- [What is required]: Pull each line holding "task" out of the entries below.

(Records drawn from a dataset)
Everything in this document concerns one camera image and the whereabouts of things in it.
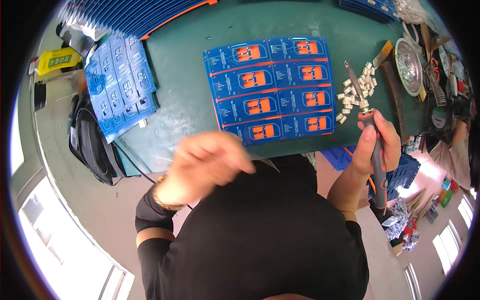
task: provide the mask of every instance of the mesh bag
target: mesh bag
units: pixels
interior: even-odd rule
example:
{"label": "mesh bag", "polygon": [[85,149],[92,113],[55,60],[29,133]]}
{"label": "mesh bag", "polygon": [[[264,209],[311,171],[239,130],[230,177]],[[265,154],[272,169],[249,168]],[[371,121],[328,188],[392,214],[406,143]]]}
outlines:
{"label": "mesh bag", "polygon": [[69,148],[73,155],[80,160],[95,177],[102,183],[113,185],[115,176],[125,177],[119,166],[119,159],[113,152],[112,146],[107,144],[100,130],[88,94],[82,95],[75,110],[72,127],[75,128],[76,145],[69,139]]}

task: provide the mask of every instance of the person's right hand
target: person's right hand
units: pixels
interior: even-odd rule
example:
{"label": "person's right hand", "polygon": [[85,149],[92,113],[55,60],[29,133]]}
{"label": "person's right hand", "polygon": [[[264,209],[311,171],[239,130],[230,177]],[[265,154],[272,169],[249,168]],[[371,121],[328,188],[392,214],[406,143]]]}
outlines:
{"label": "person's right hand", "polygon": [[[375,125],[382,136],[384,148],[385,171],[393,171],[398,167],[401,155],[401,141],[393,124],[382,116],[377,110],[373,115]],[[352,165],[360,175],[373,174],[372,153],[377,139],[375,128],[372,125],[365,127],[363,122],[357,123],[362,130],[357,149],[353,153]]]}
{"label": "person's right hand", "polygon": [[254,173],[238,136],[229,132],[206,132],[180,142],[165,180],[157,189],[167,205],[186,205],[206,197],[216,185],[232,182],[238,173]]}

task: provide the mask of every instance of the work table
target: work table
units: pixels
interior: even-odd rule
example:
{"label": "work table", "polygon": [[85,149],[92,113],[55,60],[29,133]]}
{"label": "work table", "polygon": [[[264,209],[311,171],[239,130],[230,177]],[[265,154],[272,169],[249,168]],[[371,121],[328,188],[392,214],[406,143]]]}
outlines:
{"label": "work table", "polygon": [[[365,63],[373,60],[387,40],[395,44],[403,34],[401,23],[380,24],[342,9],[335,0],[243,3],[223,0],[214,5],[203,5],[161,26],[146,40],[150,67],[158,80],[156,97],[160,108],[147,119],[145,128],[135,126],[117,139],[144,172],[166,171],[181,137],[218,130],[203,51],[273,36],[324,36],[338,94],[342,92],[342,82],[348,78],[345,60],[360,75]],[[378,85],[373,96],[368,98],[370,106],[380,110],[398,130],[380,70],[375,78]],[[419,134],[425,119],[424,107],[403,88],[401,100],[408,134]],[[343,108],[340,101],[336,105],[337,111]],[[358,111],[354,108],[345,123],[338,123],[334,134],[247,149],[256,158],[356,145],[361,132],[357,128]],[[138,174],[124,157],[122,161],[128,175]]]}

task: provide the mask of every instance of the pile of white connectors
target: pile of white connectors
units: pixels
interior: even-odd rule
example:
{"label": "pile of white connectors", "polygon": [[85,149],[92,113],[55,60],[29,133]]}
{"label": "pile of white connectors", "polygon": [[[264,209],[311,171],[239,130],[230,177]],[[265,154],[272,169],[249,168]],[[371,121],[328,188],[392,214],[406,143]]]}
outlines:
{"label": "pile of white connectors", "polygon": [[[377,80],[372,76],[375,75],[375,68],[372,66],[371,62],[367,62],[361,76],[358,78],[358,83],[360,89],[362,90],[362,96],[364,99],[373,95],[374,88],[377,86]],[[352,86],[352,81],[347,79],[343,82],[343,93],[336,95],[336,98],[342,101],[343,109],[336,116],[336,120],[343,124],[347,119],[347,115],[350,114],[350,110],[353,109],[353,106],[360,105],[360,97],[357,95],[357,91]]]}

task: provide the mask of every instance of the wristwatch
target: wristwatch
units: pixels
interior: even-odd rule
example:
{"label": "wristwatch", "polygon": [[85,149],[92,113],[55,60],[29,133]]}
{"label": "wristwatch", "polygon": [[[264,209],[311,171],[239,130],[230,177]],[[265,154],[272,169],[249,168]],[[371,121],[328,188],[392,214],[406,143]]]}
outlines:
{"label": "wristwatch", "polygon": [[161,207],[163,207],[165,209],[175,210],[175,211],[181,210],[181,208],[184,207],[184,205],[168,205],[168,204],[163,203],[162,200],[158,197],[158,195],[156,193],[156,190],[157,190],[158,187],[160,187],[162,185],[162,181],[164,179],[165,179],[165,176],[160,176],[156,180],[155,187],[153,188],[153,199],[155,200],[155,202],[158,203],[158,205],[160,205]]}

- [Answer area]:
task: provide the mask of every instance of the mesh bag
task: provide the mask of every instance of the person's right hand
task: provide the mask of every instance of the work table
task: provide the mask of every instance of the pile of white connectors
task: provide the mask of every instance of the wristwatch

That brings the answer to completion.